▽

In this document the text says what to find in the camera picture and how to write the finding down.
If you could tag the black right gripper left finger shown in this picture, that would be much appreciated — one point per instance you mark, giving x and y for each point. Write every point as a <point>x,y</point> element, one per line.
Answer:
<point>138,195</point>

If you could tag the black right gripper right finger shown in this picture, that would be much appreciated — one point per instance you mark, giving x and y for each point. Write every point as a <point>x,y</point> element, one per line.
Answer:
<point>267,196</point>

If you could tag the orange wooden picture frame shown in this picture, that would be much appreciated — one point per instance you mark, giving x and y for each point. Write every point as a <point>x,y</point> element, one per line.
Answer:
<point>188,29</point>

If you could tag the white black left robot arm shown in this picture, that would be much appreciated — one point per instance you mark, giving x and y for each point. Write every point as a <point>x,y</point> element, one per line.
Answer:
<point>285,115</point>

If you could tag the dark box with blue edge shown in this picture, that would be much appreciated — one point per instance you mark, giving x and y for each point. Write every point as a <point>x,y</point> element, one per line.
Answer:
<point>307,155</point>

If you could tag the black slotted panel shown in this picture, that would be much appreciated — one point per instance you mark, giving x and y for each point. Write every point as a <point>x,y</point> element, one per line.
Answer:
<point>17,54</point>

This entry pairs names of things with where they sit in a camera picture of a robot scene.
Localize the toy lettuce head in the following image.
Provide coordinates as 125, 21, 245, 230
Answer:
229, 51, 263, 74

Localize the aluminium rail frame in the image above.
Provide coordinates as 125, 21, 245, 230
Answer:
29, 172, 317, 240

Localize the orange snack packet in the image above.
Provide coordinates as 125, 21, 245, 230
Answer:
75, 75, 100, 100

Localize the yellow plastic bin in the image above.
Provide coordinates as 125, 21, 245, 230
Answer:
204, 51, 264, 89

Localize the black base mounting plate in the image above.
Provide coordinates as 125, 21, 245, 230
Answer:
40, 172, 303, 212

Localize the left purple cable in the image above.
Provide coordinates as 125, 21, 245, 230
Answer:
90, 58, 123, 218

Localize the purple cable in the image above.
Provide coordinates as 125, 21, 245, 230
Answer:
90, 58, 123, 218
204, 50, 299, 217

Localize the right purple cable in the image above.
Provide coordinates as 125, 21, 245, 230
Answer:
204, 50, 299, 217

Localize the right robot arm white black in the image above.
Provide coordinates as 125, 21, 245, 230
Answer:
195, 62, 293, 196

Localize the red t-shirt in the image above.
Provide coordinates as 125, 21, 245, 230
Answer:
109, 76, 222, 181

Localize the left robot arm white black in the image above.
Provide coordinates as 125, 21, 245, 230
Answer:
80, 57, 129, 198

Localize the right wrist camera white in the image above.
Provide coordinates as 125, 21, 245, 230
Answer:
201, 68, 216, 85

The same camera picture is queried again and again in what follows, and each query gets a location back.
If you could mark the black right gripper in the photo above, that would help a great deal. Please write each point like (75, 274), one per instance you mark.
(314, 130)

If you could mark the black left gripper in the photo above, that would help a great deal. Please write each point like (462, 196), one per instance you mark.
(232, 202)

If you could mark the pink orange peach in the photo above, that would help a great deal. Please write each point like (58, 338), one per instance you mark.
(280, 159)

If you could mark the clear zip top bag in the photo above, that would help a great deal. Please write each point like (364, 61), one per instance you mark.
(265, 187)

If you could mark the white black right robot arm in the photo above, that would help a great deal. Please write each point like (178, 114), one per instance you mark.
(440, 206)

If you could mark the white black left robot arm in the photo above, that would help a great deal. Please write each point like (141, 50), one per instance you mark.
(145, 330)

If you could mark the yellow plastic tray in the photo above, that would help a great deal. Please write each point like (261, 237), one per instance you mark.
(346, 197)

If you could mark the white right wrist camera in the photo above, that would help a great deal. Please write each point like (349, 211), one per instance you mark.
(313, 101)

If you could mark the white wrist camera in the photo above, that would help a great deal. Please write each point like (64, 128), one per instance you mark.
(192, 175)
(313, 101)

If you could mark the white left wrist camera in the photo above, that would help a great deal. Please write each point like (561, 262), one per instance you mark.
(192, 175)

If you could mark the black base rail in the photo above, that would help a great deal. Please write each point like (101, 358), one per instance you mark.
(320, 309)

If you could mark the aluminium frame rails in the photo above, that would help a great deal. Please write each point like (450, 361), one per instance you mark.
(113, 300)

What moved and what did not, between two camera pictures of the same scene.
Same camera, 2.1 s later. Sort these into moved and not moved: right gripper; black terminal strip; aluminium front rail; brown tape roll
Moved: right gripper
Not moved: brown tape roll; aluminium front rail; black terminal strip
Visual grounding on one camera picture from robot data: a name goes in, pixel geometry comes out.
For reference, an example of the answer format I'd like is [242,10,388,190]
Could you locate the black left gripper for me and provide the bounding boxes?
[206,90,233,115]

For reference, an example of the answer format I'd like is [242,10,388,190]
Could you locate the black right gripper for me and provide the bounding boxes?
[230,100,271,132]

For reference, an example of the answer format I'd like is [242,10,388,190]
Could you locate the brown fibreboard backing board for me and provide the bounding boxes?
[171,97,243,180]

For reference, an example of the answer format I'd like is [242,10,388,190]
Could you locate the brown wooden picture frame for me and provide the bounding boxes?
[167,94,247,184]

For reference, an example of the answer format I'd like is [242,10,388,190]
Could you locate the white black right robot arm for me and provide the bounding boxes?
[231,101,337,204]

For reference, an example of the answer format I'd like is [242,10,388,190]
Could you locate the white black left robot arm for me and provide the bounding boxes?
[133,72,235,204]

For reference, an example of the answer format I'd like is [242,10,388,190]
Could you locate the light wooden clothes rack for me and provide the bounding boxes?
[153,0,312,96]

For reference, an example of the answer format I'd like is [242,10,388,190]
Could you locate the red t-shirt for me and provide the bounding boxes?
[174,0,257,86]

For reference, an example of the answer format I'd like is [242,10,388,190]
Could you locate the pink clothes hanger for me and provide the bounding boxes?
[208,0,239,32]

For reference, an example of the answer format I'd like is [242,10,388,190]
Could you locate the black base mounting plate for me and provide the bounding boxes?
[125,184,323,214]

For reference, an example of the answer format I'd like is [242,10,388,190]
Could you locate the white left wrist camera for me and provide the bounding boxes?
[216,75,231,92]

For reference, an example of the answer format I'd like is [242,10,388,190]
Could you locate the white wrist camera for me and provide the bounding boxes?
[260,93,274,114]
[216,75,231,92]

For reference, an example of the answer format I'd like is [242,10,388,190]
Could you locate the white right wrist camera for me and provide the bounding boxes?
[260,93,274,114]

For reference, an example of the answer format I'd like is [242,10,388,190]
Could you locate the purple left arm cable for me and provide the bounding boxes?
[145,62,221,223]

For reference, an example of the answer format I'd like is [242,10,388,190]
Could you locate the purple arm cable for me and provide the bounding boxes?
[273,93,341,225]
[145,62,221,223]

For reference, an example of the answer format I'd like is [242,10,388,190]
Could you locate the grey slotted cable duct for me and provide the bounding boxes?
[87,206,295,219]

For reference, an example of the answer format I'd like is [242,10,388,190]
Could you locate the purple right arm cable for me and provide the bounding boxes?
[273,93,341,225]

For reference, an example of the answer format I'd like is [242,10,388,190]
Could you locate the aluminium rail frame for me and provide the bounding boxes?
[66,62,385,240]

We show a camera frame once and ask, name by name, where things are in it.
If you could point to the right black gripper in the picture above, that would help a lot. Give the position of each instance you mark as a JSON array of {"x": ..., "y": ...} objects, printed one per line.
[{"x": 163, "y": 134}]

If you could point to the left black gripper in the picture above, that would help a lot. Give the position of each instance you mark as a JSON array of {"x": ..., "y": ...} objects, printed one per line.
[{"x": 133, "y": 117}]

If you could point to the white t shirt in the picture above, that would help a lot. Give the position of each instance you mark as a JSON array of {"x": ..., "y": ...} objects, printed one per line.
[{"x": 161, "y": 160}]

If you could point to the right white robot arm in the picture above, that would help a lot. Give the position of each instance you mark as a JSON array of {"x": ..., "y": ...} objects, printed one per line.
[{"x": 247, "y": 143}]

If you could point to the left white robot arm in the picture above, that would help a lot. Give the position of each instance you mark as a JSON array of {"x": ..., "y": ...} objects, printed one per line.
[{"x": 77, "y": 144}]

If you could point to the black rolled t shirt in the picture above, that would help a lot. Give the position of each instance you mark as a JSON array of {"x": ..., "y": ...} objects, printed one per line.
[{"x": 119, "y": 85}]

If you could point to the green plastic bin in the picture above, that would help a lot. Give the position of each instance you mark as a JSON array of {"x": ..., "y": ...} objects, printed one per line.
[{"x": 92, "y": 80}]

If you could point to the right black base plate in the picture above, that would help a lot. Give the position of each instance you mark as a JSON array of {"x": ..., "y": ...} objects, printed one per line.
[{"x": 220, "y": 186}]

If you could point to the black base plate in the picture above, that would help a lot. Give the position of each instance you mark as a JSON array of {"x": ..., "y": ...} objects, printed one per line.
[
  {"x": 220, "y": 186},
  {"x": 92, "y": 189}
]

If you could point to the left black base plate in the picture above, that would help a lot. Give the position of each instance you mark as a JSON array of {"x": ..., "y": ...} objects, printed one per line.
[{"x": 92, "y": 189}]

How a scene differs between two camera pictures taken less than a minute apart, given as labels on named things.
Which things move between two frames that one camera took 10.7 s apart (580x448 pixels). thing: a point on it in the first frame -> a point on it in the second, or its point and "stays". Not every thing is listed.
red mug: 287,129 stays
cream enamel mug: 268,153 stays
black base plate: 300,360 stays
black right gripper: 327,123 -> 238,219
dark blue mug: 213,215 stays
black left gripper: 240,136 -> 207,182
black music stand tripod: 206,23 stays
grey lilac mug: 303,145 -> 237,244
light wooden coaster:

△

### TASK DIRECTIONS:
Your reply must contain exactly the lines from the first line of the data through the line holding "<point>307,155</point>", and nothing more.

### RESPONSE:
In this document the text says what to find in the camera picture and how to write the finding down.
If you could tag the black right gripper left finger shown in this picture, that would be much appreciated — one point per instance you mark, giving x and y for each point. Write every point as a <point>x,y</point> element, one per line.
Answer:
<point>138,195</point>

If you could tag the black right gripper right finger shown in this picture, that would be much appreciated — one point per instance you mark, giving x and y for each point. Write every point as a <point>x,y</point> element, one per line.
Answer:
<point>267,196</point>

If you could tag the orange wooden picture frame shown in this picture, that would be much appreciated — one point per instance you mark, giving x and y for each point. Write every point as a <point>x,y</point> element, one per line.
Answer:
<point>188,29</point>

If you could tag the white black left robot arm shown in this picture, that would be much appreciated — one point per instance you mark, giving x and y for each point. Write every point as a <point>x,y</point> element, one per line.
Answer:
<point>285,115</point>

If you could tag the dark box with blue edge shown in this picture, that would be much appreciated — one point per instance you mark, giving x and y for each point. Write every point as a <point>x,y</point> element, one per line.
Answer:
<point>307,155</point>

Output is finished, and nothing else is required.